Suamiku memang bukan orang yang romantis. Tak jarang tingkahnya juga kerap memicu pertengkaran dalam rumah tangga kami. Tapi dia selalu meminta maaf lebih dahulu, tak peduli apakah dia yang salah atau aku yang salah. Dia juga sering melakukan hal-hal kecil yang membuatku terkesan.
Dan dengan kehadiran buah hati kami, cukup memberikan pelajaran bagiku. Dia seringkali menjadi cermin dan memaksaku untuk bertingkah lebih berhati-hati dan "sedikit dewasa". Tak jarang celetukannya membut telinga panas dan memaksaku untuk instropeksi diri. Namun dia juga menjadi motivasi untuk keberhasilan hidup kami.

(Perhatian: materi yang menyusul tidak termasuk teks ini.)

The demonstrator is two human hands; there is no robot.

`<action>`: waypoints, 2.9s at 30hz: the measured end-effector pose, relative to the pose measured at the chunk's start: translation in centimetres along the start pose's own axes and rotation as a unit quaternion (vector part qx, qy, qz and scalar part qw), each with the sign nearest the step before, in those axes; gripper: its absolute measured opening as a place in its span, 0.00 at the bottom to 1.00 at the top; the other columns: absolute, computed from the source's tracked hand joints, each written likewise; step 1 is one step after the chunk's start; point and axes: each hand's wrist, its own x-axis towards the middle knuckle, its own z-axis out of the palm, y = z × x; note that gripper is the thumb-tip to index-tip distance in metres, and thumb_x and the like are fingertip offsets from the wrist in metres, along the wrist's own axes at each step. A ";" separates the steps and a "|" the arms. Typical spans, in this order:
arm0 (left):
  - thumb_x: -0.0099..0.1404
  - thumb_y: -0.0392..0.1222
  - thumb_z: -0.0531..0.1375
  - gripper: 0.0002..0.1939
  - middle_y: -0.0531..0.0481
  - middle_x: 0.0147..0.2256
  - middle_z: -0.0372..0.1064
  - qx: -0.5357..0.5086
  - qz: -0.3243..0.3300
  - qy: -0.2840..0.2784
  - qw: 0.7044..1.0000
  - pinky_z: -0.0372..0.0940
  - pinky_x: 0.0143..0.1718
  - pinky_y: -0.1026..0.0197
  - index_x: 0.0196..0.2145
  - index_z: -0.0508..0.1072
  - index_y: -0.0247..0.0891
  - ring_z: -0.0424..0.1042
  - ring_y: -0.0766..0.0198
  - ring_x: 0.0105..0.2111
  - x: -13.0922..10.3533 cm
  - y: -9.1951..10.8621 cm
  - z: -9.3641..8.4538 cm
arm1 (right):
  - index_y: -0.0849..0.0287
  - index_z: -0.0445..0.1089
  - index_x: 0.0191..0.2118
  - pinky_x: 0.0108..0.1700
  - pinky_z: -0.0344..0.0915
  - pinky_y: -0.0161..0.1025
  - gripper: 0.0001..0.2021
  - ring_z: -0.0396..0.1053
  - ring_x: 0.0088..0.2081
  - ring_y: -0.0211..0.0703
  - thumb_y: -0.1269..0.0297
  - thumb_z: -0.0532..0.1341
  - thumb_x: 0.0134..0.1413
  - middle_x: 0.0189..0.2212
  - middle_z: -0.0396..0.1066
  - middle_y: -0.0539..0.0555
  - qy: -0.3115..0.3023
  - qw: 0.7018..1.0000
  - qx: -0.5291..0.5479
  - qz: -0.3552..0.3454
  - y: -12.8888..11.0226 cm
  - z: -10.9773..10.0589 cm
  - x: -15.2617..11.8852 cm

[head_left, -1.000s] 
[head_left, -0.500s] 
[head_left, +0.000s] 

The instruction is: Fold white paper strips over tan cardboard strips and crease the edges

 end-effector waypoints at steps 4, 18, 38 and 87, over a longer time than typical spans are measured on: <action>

Dan dengan semua pengalaman ini, membutaku percaya bahwa apa yang dikatakan orang tentang pernikahan muda yang buruk, tidaklah benar. Keberhasilan perkawinan tergantung pada kemampuan individu masing-masing dalam mengelola pernikahan mereka. Kedewasaan tidak hanya diukur dari berapa usia mereka, tapi dari kemampuan mereka dalam mengelola dan memanajemen masalah. Jadi jangan takut untuk menikah muda. Rizki tidak akan hangus hanya karena menikah. Percayalah bahwa dengan menikan rizki kalian juga tetap baik-baik saja, bahkan bertambah lebih baik.